In the summer of 2015 the grotesque embodiment of this infantile, sociopathological strain in American thought was running for president. He was not an anomaly then, he is not one now. Nor are his followers, nor the party which he heads, which is now overtly fascist, with its threats of violence, its openly anti-democratic aspirations, its aim to destroy all sense and reason in public discourse, its substitution of histrionic self-pitying displays of grievance for any actual policy proposals or interest in governance, its aim of destroying the state with its admittedly imperfect checks and balances with a one-party rule of limitless power... 

Limitless corruption, limitless oppression, limitless exploitation: this is the promise of those who are euphemistically called "nationalists" or "populists" (though they are inevitably in the pocket of corporate interests and promoting a ruling party whose rules are essentially written by corporations). 

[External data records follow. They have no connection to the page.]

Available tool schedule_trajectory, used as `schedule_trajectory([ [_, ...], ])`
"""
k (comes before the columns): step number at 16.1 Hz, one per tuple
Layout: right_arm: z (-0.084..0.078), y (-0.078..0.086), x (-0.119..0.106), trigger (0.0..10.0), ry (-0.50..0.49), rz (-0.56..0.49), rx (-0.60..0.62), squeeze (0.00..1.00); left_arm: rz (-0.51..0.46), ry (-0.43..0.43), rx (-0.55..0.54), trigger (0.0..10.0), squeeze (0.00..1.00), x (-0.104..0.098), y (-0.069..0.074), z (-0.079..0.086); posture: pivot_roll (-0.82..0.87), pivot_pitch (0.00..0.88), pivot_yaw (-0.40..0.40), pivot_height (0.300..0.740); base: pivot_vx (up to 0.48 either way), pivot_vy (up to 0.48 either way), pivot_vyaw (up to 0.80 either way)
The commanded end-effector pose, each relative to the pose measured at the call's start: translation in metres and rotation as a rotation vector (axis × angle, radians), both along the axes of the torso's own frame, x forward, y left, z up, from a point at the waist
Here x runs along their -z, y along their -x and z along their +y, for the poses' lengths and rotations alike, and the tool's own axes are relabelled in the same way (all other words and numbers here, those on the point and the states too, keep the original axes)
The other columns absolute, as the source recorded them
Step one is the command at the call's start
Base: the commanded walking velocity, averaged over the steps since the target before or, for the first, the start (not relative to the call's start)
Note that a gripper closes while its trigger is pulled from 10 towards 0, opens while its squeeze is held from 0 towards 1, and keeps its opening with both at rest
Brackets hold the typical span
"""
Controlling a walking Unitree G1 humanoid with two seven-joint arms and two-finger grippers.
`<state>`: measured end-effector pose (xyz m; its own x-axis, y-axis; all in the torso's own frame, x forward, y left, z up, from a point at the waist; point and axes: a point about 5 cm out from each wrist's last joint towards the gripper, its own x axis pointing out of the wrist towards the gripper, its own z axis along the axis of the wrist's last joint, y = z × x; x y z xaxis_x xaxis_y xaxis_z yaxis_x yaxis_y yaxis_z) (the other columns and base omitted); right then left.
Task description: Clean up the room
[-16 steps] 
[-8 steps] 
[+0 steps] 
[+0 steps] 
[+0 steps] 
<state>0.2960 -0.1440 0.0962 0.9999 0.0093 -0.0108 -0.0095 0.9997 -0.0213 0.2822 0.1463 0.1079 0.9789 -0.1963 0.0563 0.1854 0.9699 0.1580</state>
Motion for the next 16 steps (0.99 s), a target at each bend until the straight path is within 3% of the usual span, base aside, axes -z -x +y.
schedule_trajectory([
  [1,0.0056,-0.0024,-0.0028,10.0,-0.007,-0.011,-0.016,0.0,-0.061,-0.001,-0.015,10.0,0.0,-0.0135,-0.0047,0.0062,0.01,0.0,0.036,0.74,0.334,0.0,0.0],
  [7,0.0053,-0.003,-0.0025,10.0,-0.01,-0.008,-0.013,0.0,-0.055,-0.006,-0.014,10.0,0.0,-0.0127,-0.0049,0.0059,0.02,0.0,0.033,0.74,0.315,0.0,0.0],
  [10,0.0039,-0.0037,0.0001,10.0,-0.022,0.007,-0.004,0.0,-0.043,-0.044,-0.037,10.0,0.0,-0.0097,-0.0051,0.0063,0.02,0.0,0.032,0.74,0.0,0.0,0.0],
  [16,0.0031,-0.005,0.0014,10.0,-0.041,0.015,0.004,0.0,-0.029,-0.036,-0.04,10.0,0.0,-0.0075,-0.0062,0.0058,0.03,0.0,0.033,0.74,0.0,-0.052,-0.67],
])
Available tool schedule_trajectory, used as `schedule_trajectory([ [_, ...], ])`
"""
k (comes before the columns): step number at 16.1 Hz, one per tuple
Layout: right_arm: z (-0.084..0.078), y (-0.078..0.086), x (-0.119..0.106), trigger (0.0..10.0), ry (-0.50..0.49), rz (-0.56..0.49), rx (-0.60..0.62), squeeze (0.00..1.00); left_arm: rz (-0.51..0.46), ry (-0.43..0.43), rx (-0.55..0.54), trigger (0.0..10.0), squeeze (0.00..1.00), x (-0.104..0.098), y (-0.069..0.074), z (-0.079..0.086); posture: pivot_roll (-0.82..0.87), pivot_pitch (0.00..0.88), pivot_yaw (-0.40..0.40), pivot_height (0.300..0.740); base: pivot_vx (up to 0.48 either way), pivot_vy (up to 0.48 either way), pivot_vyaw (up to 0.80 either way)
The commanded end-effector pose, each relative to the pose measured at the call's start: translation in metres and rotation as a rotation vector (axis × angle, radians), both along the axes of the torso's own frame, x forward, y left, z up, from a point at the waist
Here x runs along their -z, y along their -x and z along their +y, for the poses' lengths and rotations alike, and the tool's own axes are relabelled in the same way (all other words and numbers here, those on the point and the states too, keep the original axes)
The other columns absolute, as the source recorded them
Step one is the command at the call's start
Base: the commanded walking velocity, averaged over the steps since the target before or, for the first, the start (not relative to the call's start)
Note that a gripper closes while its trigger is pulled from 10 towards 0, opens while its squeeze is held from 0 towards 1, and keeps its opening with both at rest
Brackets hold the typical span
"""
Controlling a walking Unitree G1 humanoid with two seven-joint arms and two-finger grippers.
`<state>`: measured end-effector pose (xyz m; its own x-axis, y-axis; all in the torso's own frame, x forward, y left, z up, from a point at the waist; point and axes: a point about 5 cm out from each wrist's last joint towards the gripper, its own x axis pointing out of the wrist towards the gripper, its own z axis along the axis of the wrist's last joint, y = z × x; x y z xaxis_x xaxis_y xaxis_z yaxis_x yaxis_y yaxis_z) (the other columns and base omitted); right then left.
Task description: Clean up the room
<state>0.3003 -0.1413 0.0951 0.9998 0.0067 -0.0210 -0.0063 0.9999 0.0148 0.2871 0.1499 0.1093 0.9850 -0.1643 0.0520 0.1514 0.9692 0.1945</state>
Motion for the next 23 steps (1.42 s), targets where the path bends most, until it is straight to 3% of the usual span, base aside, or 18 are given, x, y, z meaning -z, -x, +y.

There's an irony in seeing nations such as England and the US once accused of the crimes of colonialism turning the brutal practices of colonialism upon their own citizens in their home countries: for example, one no longer needs to live in the Niger Delta to be subjected to a poisoned water supply, it's common throughout the US, and one need not live in a Native American reservation to be subjected to sub-par schools, medical access, and infrastructure.

The limitless, unbounded proliferation of cells in the body is known as cancer. In the body politic the fantasy of limitlessness is no less cancerous and no less deadly.